* Source information:
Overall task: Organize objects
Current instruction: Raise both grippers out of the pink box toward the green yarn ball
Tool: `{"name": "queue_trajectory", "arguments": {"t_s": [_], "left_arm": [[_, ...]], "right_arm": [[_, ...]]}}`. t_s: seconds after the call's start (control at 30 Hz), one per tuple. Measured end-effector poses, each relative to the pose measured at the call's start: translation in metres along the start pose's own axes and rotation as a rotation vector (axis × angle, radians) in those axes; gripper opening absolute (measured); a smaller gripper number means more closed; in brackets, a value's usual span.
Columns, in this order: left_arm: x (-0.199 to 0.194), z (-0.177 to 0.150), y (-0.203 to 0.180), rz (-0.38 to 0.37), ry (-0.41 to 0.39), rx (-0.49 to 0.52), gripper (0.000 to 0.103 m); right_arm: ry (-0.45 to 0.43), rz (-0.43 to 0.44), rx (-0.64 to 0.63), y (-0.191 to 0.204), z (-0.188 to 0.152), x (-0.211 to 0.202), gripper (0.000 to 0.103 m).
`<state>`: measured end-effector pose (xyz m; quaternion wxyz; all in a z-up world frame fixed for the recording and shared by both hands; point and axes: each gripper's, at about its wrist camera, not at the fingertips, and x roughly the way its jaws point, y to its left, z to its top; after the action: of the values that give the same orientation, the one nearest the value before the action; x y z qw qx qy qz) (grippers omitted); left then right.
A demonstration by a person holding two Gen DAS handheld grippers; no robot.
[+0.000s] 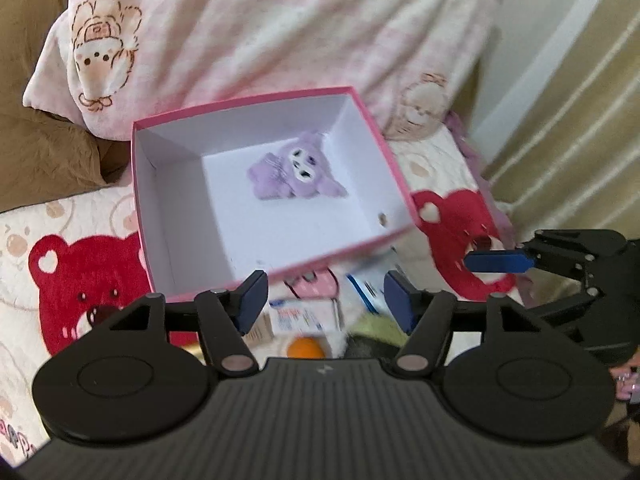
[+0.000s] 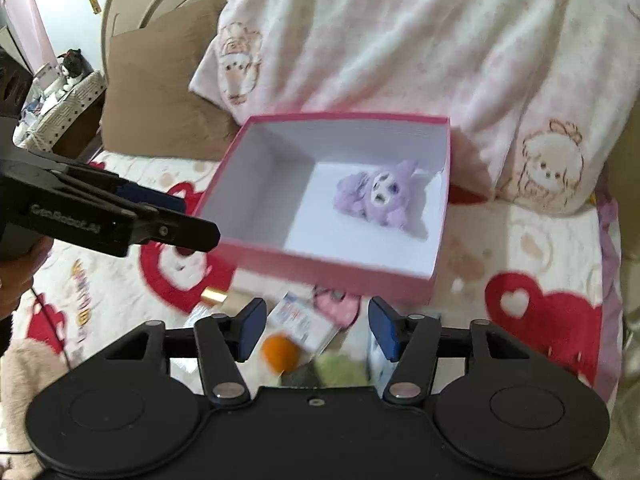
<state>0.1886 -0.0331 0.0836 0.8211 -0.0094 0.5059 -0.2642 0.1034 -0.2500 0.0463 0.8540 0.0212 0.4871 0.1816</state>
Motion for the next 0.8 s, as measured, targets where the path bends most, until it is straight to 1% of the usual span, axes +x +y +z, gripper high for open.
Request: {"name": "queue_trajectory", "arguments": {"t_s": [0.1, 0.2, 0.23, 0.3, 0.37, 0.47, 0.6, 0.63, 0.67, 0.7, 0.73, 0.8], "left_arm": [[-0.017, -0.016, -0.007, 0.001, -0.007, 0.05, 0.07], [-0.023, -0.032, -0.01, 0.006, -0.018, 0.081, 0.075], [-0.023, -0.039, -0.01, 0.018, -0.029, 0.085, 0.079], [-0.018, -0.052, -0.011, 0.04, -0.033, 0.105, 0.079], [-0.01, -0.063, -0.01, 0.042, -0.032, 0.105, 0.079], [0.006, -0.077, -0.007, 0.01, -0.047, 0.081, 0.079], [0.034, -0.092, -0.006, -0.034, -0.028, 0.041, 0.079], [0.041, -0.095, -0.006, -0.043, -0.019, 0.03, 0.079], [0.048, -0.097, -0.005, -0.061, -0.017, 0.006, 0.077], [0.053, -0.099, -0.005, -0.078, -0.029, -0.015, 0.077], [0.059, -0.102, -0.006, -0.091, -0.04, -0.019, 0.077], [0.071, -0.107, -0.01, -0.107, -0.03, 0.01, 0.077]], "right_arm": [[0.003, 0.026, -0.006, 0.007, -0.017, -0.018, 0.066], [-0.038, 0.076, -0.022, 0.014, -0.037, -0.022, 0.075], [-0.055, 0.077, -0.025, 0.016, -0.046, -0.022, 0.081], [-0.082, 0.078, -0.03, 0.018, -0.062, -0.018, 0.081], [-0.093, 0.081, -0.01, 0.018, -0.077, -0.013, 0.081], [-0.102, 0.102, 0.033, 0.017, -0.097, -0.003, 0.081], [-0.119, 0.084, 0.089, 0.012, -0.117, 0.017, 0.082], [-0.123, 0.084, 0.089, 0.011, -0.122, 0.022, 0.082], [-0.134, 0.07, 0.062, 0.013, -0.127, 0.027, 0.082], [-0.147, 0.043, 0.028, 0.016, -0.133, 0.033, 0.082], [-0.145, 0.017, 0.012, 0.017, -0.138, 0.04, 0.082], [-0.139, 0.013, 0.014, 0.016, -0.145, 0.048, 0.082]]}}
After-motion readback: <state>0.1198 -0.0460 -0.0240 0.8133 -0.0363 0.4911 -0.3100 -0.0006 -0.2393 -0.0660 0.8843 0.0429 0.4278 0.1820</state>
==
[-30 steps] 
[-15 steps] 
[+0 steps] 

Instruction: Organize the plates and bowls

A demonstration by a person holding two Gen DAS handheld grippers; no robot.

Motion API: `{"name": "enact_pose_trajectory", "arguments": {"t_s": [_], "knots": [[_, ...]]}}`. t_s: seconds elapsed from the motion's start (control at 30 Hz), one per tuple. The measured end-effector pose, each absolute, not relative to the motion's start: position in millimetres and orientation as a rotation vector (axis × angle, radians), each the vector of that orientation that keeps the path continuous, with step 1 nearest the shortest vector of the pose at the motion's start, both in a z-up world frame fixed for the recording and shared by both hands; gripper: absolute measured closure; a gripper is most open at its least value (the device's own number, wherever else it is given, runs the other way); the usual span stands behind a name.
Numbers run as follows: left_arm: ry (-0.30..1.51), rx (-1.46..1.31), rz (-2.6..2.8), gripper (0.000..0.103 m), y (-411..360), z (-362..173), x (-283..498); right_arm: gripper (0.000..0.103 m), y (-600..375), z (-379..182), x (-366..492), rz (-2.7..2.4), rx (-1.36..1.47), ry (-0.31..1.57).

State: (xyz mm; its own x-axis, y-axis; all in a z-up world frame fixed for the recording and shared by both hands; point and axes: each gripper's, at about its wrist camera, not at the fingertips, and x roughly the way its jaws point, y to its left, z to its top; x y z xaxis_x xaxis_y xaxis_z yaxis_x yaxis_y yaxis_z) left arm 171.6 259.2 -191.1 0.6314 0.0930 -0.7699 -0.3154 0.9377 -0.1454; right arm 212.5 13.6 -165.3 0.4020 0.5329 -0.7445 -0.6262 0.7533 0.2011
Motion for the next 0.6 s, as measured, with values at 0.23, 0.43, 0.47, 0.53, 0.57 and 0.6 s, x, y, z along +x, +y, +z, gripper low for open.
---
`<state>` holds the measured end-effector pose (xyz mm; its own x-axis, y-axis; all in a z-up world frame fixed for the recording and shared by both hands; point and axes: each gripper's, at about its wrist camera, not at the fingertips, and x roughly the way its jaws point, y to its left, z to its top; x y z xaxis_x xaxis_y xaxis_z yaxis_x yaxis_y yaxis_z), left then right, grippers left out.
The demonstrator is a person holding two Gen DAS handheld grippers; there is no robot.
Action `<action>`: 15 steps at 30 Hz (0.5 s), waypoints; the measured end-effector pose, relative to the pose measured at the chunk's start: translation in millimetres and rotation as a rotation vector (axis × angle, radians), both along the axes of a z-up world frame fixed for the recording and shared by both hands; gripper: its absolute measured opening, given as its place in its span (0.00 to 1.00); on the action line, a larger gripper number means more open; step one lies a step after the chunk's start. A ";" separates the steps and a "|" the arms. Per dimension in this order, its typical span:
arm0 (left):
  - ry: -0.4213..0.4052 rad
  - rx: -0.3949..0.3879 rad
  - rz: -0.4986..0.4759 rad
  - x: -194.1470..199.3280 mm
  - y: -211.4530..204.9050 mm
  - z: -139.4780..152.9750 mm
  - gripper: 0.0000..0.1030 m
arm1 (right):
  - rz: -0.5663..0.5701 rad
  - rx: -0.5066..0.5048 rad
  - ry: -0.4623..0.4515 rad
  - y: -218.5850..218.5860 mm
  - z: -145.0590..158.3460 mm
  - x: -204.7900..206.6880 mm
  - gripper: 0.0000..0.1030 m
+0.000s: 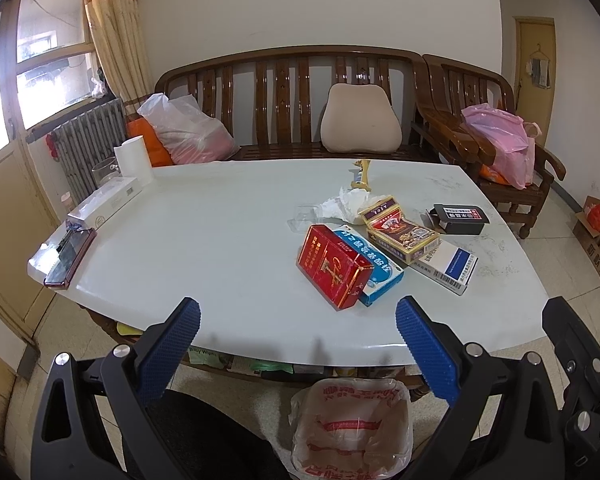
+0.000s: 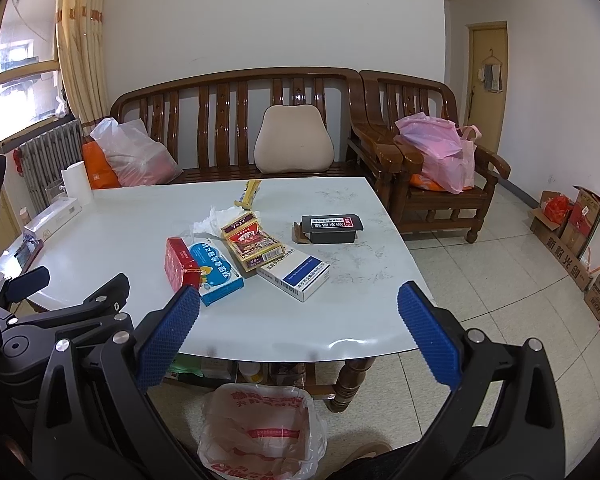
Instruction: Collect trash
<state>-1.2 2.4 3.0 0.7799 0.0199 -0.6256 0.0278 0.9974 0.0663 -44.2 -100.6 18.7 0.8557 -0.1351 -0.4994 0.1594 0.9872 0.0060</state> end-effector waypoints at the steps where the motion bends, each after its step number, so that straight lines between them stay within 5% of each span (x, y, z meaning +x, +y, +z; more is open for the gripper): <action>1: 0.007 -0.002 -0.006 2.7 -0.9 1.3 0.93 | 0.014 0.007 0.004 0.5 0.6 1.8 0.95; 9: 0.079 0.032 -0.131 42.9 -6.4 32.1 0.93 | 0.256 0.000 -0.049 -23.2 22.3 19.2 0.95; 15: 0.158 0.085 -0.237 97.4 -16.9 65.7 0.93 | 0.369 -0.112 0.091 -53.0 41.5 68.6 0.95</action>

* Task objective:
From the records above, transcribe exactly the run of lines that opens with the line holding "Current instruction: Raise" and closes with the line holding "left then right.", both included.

* Exercise solution:
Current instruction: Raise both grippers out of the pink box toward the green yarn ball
Tool: `{"name": "queue_trajectory", "arguments": {"t_s": [_], "left_arm": [[_, ...]], "right_arm": [[_, ...]]}}`. t_s: seconds after the call's start (control at 30 Hz), one per tuple. Measured end-effector poses, each relative to the pose measured at the call's start: translation in metres along the start pose's own axes and rotation as a rotation vector (axis × angle, radians) in those axes; gripper opening absolute (measured); a smaller gripper number means more closed; in brackets, a value's usual span.
Columns, in this order: left_arm: x (-0.199 to 0.194), z (-0.177 to 0.150), y (-0.203 to 0.180), rz (-0.38 to 0.37), ry (-0.41 to 0.39), rx (-0.49 to 0.52), gripper (0.000 to 0.103 m); right_arm: ry (-0.45 to 0.43), rz (-0.43 to 0.44), rx (-0.64 to 0.63), y (-0.191 to 0.204), z (-0.188 to 0.152), x (-0.211 to 0.202), gripper (0.000 to 0.103 m).
`<state>`: measured end-effector pose (xyz m; quaternion wxyz; all in a z-up world frame fixed for the recording and shared by both hands; point and axes: each gripper's, at about its wrist camera, not at the fingertips, and x roughly the way its jaws point, y to its left, z to its top; after the action: of the values that give the same orientation, the one nearest the value before the action; x y z qw qx qy qz) (grippers omitted); left then right.

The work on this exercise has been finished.